In 1961 he married Shoshana Brauner, a music teacher with whom he had attended high school. The marriage ended in divorce. His marriage to Ms. Heilig, in 1982, also ended in divorce, in 1996.

Dr. Cohen emigrated to the United States in 1965, when the Massachusetts Institute of Technology invited him to continue his studies there, in Cambridge, Mass. He started work on the visual flight simulator while he was at M.I.T.

Two years later he heard that Ivan Sutherland was teaching a graduate seminar on computer graphics at nearby Harvard University. Dr. Cohen, who had admired Dr. Sutherland’s pioneering work in the field, persuaded him to take him on as a graduate student. Transferring to Harvard, Dr. Cohen finished the flight simulator there and cemented his career as a computer scientist. He joined the Harvard faculty shortly after receiving his doctorate there in 1969.

Dr. Cohen went on to create an ultra-high-speed networking system, which made practical the first commodity computing clusters — groups of computers used for shared storage and computing that were the forerunners of today’s cloud computing systems, in which a network of remote servers, rather than a local one or a personal computer, is used to store, manage and process data.

He joined Sun Microsystems Laboratories as a distinguished engineer in 2001 and retired in 2012.

Along with his son, David, from his second marriage, Dr. Cohen’s survivors include two grandchildren. A daughter, Orly Kaplan, from his first marriage, died in 1993.

Long known to have a sly sense of humor, Dr. Cohen published technical papers over the years with a mysterious, imaginary co-author, Professor J. Finnegan, of Oceanview University in Oceanview, Kan.

In a 2013 profile of Dr. Cohen in The New York Times, Ron Ho, a colleague of Dr. Cohen’s, recalled him charging into his office one day, handing him a paper by Professor Finnegan and insisting that he read it.

“It wasn’t until I got to the very end where it said, ‘the more processors, the better the paper,’ that I realized it was a joke,” Dr.

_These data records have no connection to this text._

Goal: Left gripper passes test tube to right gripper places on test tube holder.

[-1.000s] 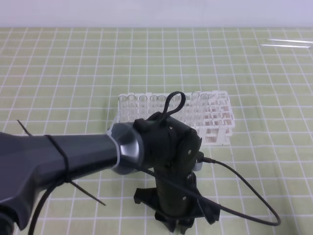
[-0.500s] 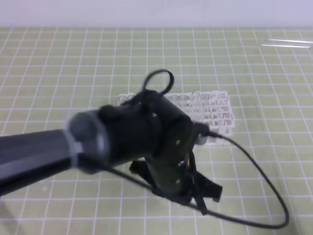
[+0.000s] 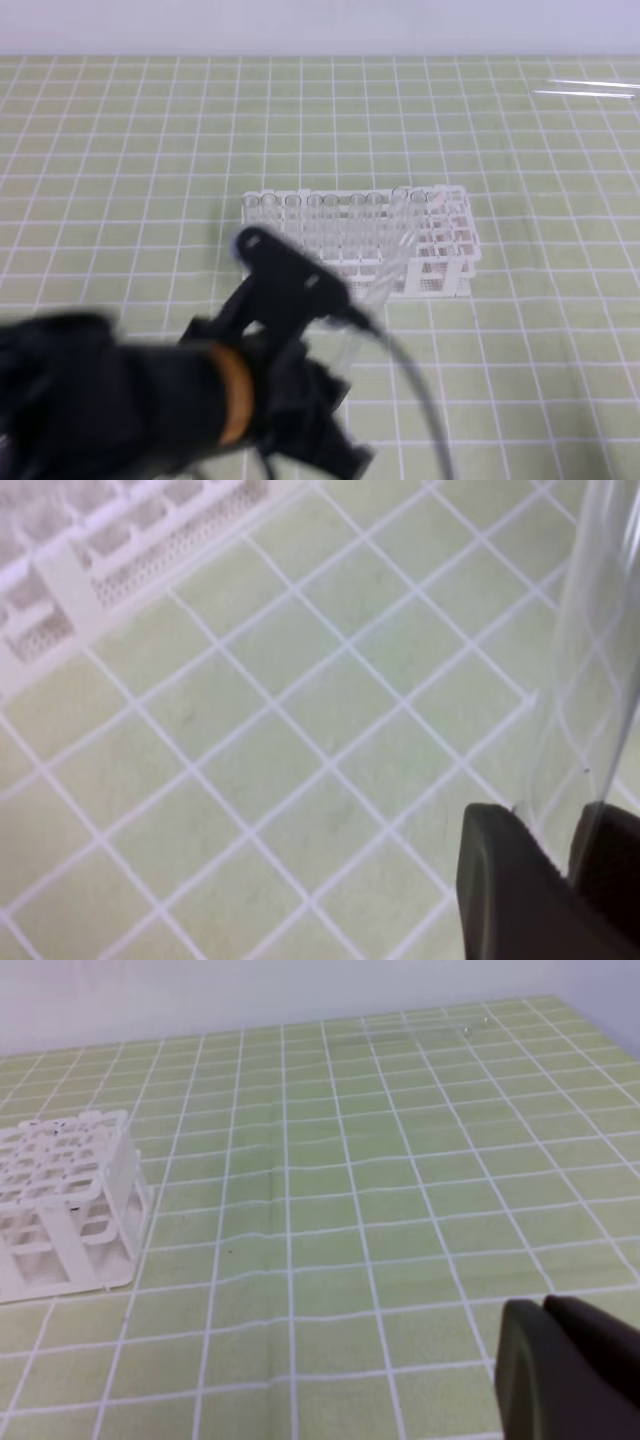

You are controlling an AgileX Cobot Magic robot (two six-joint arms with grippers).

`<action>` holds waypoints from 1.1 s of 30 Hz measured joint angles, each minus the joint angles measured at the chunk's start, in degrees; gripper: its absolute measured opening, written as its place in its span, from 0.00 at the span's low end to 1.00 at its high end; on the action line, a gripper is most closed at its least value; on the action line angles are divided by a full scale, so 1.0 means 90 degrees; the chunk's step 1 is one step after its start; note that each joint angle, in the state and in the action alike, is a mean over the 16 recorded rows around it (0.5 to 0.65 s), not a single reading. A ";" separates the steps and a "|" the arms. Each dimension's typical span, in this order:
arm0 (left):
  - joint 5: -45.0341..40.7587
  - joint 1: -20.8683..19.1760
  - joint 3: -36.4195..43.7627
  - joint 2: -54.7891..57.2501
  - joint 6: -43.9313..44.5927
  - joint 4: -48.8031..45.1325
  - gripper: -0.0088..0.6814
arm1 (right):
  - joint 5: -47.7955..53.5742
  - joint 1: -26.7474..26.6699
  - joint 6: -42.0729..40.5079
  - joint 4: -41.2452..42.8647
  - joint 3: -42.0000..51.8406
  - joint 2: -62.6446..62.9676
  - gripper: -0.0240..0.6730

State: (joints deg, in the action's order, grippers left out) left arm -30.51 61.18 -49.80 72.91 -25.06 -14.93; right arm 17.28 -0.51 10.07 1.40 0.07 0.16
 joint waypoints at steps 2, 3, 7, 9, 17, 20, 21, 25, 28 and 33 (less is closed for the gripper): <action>0.0468 0.0015 0.0513 -0.0383 0.0000 -0.0183 0.16 | 0.0000 0.0000 0.0000 0.0000 0.0000 0.0000 0.01; 0.0676 0.0019 0.0749 -0.0553 -0.0001 -0.0265 0.17 | 0.0000 0.0000 0.0000 0.0000 0.0000 0.0000 0.01; 0.1484 0.0021 0.1600 -0.1117 -0.0001 -0.0621 0.17 | 0.0000 0.0000 0.0000 0.0000 0.0000 0.0000 0.01; 0.1856 0.0019 0.1931 -0.1324 0.0001 -0.0796 0.16 | 0.0000 0.0000 0.0000 0.0000 0.0000 0.0000 0.01; 0.2961 0.0018 0.2607 -0.1544 0.0000 -0.1385 0.16 | 0.0000 0.0000 0.0000 0.0000 0.0000 0.0000 0.01; 0.3318 0.0017 0.2634 -0.1375 0.0001 -0.1451 0.16 | 0.0000 0.0000 0.0000 0.0000 0.0000 0.0000 0.01; 0.3439 0.0017 0.2635 -0.1306 0.0001 -0.1461 0.16 | 0.0000 0.0000 0.0000 0.0000 0.0000 0.0000 0.01; 0.3954 0.0018 0.2636 -0.0990 0.0000 -0.1482 0.16 | 0.0000 0.0000 0.0000 0.0000 0.0000 -0.0001 0.01; 0.4369 0.0017 0.2637 -0.0724 0.0001 -0.1457 0.16 | 0.0000 0.0000 0.0000 0.0000 0.0000 -0.0003 0.01; 0.4928 0.0015 0.2639 -0.0340 0.0015 -0.1322 0.15 | 0.0000 0.0000 0.0000 0.0002 0.0000 -0.0009 0.01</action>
State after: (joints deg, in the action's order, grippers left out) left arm 13.84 61.32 -26.05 69.84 -24.92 -26.83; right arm 17.28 -0.51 10.07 1.42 0.07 0.09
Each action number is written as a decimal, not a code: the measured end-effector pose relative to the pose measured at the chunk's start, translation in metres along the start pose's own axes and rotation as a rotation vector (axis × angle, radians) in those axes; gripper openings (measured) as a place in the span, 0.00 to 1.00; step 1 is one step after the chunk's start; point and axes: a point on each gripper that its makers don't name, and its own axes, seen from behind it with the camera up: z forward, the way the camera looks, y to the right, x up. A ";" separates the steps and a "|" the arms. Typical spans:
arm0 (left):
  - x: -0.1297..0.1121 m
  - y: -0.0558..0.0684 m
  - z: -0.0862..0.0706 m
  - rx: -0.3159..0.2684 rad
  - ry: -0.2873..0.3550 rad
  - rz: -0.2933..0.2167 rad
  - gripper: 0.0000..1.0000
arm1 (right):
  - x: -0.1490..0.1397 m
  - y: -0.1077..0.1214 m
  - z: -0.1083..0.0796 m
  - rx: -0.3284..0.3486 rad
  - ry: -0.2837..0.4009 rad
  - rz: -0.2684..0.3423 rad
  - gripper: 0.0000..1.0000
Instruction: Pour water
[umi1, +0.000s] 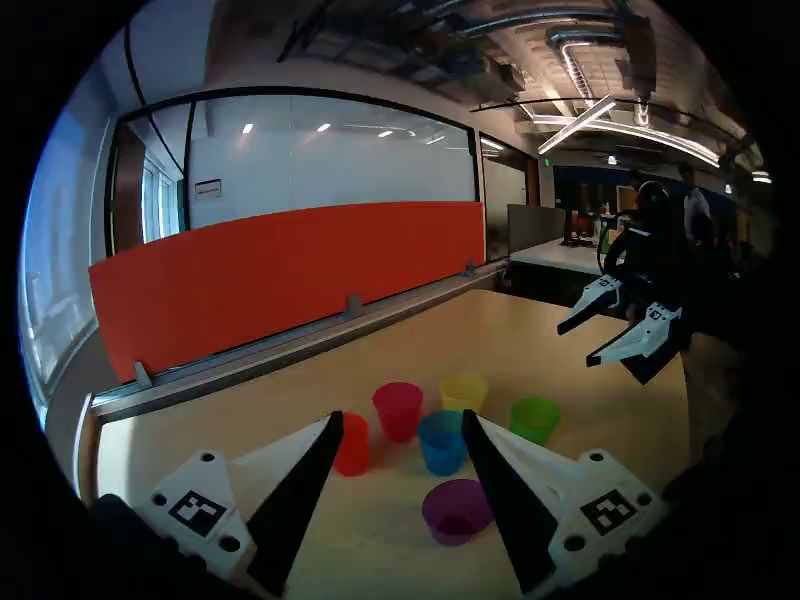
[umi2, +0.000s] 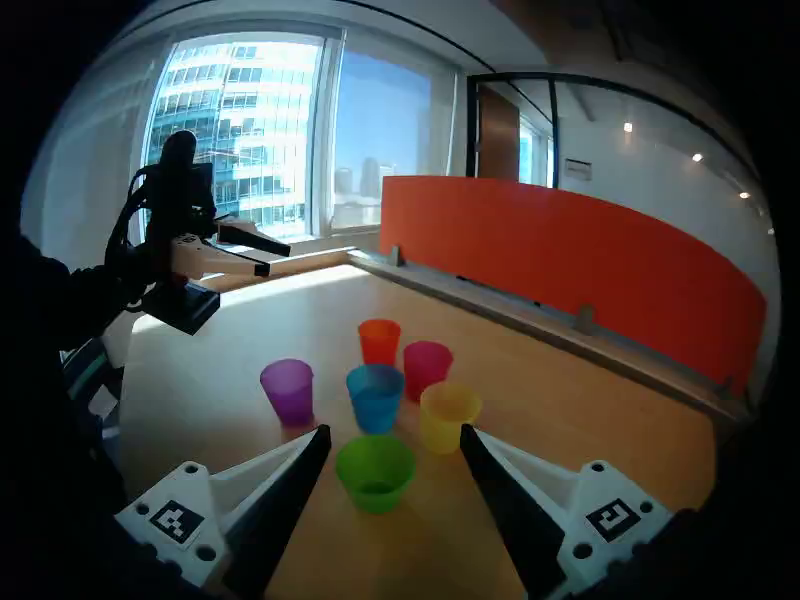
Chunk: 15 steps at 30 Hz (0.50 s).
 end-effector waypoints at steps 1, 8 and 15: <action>-0.001 0.001 0.001 -0.002 -0.002 0.001 0.87 | -0.002 0.000 0.001 0.000 -0.003 -0.001 1.00; -0.009 0.004 0.007 -0.008 -0.010 0.002 0.87 | -0.022 -0.003 0.008 0.011 -0.028 -0.002 1.00; -0.017 0.007 0.011 -0.013 -0.019 0.002 0.87 | -0.044 -0.008 0.016 0.021 -0.059 -0.009 1.00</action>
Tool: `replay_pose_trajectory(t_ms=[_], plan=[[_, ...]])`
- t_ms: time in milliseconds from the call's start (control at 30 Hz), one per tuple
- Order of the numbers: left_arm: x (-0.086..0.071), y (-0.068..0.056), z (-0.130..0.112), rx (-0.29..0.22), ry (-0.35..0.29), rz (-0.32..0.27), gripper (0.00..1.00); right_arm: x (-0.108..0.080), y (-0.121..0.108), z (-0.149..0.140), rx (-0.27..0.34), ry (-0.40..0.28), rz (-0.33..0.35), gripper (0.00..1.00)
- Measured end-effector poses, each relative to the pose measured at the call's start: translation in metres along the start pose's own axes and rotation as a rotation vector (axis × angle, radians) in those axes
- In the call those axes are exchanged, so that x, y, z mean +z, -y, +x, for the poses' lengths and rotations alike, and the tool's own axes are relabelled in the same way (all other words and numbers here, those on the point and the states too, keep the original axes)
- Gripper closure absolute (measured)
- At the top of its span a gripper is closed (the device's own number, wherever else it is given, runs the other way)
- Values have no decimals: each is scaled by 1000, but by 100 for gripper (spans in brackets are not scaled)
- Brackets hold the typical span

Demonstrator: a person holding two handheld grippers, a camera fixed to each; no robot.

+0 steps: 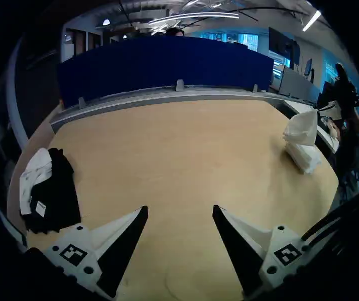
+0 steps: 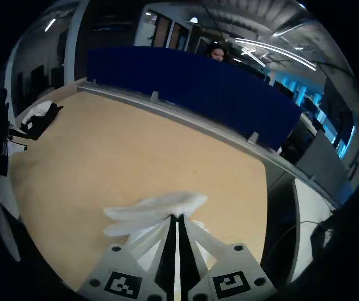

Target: Fold towel

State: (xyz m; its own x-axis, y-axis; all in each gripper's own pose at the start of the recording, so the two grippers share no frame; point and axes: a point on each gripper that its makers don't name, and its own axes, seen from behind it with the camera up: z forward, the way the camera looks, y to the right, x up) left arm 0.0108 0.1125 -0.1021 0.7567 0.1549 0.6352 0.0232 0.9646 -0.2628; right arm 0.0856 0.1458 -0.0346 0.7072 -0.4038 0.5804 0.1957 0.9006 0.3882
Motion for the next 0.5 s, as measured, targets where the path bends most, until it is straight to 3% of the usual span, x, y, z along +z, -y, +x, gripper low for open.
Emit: replay_pose_trajectory(t_ms=[500], plan=[[4, -20, -1, 39, 16, -20, 4, -6, -17, -89, 89, 88, -46, 98]])
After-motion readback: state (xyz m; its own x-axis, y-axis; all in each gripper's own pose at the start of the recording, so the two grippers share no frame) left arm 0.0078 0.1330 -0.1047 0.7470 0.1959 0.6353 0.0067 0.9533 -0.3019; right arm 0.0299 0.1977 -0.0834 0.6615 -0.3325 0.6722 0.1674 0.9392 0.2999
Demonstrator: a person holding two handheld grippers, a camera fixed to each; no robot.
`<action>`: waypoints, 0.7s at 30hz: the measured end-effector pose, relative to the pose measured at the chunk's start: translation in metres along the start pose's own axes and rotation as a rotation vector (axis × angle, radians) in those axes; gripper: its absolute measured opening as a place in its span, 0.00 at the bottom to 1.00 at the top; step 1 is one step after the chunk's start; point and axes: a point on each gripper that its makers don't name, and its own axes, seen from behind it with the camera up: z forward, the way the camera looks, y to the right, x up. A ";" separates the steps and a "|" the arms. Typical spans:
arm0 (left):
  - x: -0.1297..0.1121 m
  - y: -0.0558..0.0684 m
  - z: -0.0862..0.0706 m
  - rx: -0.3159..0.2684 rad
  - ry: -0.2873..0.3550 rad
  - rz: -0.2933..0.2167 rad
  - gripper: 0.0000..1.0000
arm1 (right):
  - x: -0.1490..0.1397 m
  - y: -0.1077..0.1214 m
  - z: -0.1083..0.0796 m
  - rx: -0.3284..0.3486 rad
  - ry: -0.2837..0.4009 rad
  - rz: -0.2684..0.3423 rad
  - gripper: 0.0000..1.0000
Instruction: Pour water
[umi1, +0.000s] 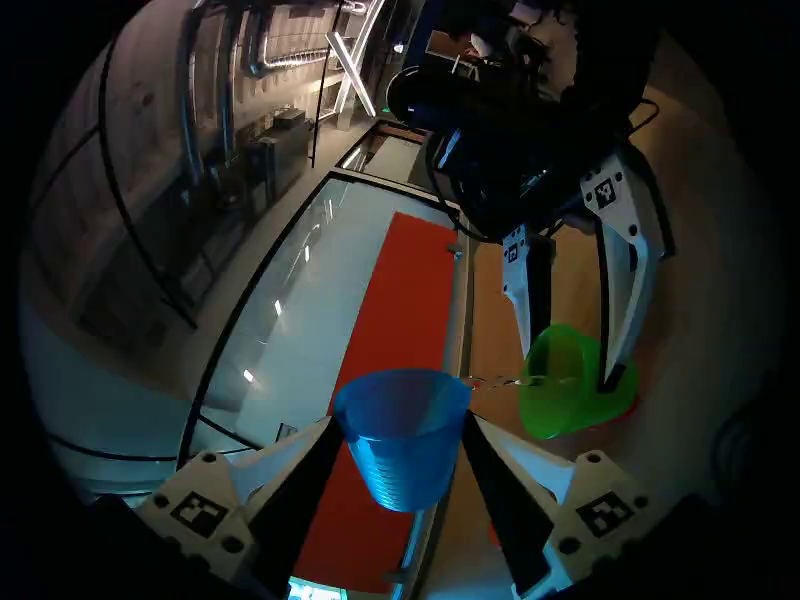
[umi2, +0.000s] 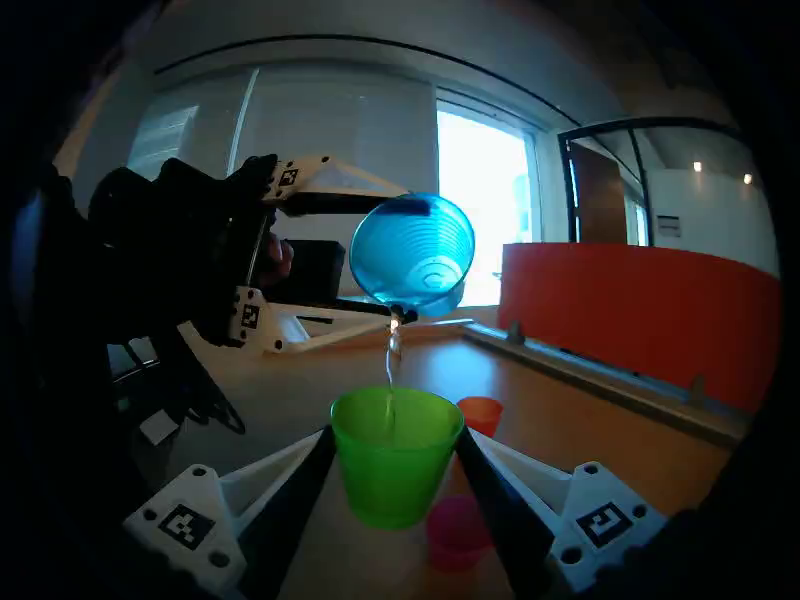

Ho said.

David Cohen said of his father: “He used humor to put people at ease, to skewer ideas he thought were wrong and, as a network engineer, to confirm transmission accuracy. He said he always began his talks with a joke to check whether people could understand his vowel-agnostic mix of Israeli accent and mild speech impediment. If they didn’t laugh, he knew they either couldn’t understand him or it wasn’t a good joke.”